Charlotte lui sourit. Elle décide d'ignorer sa mère, il y a bien d'autres choses plus intéressantes de toutes façons.

— Je ne sais pas ce que je préfère, tente encore la truie, que vous épousiez ma fille pour laver son honneur ou que vous disparaissiez.

— Dommage, pas sûr de faire ni l'un ni l'autre, lança Gabriel avant de tirer la langue et rouler ses yeux dans une grimace plutôt inélégante.

La mère de Charlotte mime de tomber en pâmoison quand cette dernière faillit s'écrouler de rire. Elle finit par quitter la boutique en menaçant de ne plus jamais revenir, Gabriel et Charlotte répondent que c'est tant mieux, la clochette retentit et la porte claque, et le vampire pose la boîte en carton sur le comptoir pour aider Charlotte à se relever de son fou-rire.

— Hou, hou... Tu es un beau-fils très mature, en tous cas !

— Quel plaisir d'avoir vécu la libération sexuelle et pouvoir quand même continuer à vexer des conservateurs, dramatise le vampire.

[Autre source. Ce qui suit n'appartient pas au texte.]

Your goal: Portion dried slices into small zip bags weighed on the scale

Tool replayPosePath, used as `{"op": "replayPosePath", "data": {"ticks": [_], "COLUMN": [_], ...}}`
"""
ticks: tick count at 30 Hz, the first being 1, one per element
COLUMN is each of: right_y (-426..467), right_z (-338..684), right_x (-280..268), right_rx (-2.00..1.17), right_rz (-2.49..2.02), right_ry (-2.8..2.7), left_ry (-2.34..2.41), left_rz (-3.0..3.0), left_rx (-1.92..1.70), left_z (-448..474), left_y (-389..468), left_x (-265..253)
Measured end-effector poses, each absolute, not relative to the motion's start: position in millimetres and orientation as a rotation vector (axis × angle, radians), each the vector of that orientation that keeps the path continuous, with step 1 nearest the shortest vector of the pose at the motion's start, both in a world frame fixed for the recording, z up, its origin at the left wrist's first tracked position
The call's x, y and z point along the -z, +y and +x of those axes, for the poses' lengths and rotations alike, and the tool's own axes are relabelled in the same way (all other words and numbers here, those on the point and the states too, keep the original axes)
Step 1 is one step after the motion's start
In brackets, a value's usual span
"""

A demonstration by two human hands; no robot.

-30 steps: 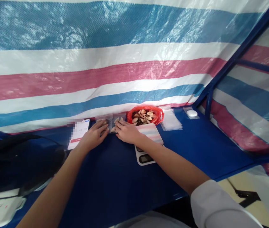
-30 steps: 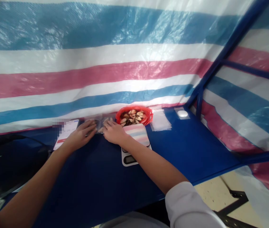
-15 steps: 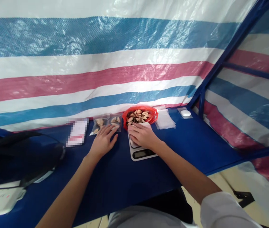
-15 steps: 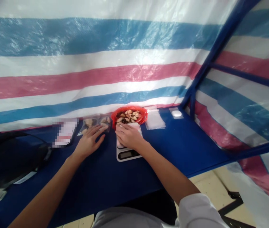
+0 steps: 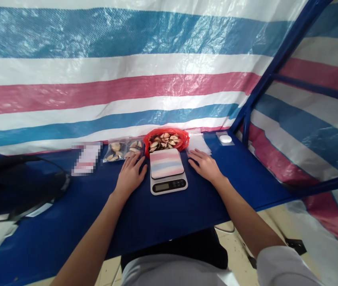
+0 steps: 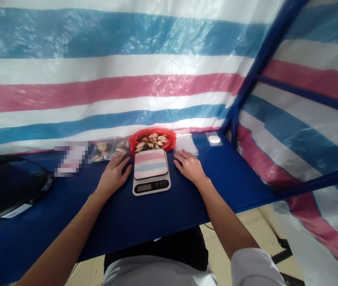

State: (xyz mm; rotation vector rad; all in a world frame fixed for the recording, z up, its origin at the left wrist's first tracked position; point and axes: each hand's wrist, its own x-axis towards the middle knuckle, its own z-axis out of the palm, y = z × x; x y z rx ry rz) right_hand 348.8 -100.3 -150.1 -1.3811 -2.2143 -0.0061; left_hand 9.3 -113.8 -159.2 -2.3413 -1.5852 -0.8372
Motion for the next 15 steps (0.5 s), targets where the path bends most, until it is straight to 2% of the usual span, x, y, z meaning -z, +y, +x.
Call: {"op": "replayPosePath", "data": {"ticks": [15], "right_y": [-99], "right_z": [350], "right_x": [166], "right_rx": [-0.001], "right_rz": [-1.487], "right_ry": [-2.328], "left_ry": [-1.636], "left_rz": [-2.445], "left_rx": [0.717], "left_z": [5], "left_y": [-113], "left_x": [163]}}
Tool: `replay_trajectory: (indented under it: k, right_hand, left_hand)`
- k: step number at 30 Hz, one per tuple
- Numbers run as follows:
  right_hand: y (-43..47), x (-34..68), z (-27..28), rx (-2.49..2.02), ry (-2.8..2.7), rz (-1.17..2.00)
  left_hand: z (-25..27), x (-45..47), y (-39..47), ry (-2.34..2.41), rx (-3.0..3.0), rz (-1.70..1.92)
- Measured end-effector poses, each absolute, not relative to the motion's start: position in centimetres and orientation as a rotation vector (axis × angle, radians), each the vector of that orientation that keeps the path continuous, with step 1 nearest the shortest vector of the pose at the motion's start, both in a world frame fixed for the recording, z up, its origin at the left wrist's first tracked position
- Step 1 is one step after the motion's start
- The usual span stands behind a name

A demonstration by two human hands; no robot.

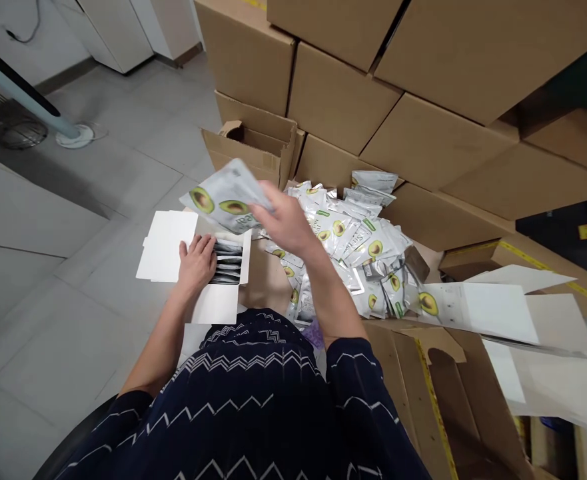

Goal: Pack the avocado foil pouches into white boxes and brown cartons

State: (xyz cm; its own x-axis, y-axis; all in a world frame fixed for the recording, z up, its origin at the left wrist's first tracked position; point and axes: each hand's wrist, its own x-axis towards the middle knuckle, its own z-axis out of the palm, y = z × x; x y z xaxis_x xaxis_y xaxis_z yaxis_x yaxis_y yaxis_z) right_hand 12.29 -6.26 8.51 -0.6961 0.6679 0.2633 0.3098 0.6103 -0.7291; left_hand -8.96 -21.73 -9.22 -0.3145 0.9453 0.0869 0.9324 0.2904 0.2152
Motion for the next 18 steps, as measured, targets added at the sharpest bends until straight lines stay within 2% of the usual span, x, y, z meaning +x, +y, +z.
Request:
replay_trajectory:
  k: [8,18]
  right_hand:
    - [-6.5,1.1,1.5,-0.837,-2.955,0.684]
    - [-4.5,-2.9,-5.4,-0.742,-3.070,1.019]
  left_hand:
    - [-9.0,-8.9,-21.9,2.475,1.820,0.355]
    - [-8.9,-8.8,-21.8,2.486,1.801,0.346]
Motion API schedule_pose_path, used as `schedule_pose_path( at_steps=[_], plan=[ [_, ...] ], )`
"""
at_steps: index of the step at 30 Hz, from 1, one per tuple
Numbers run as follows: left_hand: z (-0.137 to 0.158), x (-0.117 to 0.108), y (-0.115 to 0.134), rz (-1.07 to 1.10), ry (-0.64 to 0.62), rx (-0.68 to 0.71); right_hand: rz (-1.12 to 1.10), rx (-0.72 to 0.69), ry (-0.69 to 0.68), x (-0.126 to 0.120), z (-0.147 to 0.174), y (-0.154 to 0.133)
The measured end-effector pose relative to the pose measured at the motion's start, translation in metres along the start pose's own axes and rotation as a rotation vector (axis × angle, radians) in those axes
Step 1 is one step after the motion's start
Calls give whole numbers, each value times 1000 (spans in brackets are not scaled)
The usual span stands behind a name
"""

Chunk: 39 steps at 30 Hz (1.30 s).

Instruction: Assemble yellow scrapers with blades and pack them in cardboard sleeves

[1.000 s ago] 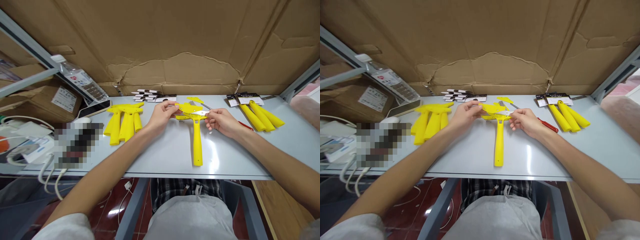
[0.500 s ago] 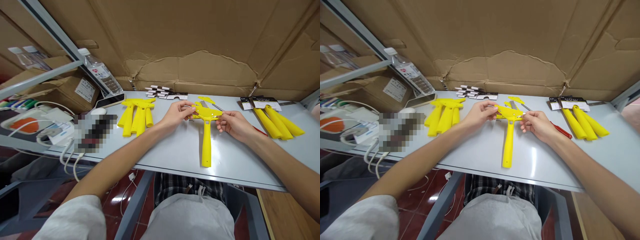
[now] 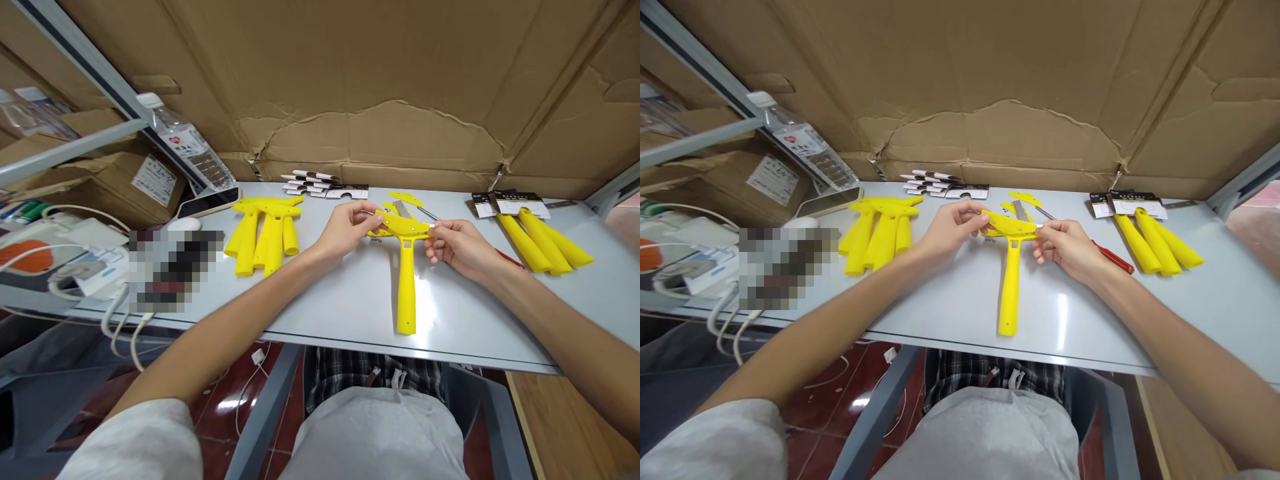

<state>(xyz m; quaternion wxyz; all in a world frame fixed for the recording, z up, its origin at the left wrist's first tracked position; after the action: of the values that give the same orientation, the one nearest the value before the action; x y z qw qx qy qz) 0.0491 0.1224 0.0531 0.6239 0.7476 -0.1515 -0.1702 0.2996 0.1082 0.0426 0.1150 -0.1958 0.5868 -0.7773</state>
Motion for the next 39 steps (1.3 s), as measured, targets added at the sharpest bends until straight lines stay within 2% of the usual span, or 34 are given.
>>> schedule_pose_path(
  at_steps=[8,11,14,28,39],
  plan=[
    [3,4,4,-182,58,86,-13,2,-14,3,1,-1],
    [3,3,3,-133,79,78,-12,-4,-26,3,1,0],
    [2,2,-2,-42,84,11,-16,-5,-36,4,2,-1],
    [4,7,-9,232,27,-134,-29,-21,-70,5,3,-1],
    [5,12,-3,266,25,-172,-24,-4,-53,6,2,-1]
  ],
)
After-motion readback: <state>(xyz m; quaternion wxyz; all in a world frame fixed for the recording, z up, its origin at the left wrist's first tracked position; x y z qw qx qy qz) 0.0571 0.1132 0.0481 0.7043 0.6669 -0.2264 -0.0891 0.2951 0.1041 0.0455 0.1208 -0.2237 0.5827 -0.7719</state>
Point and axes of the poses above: each hand's wrist, its own z-axis away from the middle knuckle, its own x-axis out of the palm, y = z × x, the point moved 2 cm from there along -z, towards the middle knuckle, and after that the axes turned 15 degrees about -y, right-handed, at the moved point
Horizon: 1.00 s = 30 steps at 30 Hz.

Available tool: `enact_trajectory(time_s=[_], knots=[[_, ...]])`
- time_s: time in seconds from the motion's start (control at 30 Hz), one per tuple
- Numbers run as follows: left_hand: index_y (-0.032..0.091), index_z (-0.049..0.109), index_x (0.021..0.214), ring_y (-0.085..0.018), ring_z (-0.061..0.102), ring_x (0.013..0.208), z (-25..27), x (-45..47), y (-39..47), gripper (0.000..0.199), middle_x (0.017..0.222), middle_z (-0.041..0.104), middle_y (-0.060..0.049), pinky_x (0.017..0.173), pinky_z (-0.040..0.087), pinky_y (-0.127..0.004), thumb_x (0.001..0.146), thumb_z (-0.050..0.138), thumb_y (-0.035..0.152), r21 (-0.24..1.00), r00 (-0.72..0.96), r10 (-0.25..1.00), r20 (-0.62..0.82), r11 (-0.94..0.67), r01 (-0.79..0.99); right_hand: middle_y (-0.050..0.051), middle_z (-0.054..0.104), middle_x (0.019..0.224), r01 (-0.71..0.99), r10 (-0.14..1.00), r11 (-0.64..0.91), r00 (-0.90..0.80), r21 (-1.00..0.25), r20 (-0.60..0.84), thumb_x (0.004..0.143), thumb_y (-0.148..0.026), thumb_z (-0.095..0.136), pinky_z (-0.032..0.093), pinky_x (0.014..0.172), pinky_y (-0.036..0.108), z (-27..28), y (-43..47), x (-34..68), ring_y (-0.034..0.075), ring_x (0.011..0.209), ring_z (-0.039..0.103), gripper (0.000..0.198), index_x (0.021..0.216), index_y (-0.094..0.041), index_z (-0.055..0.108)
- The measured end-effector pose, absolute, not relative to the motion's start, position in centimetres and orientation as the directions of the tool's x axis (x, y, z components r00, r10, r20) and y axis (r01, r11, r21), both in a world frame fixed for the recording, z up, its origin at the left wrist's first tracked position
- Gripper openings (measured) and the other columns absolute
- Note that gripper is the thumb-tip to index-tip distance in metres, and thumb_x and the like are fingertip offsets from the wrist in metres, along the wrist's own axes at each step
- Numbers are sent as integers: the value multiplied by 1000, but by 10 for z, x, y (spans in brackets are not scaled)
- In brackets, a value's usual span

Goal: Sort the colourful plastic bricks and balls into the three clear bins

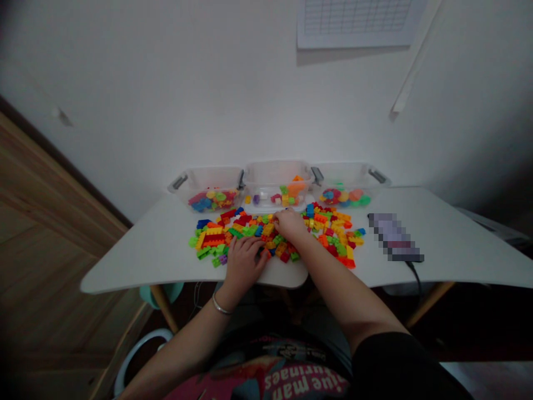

Charlotte rougit et sourit. Elle hésite à l'embrasser, mais des petites pattes grattent le carton. Il faut malheureusement d'abord libérer le petit parasite poilu.

— Je suppose que tu ne peux pas boire de sang animal ? demande Charlotte avant de quitter la boutique.

— Même si leurs vies sont précieuses, ç'aurait été pratique de les préférer aux humains, mais c'est vraiment dégueulasse et ça ne comble pas du tout la soif.

La libraire sourit un peu tristement en sortant de la boutique, et laisse Gabriel face à une petite prise de conscience : dans moins de deux semaines, il faudra retourner en chasse.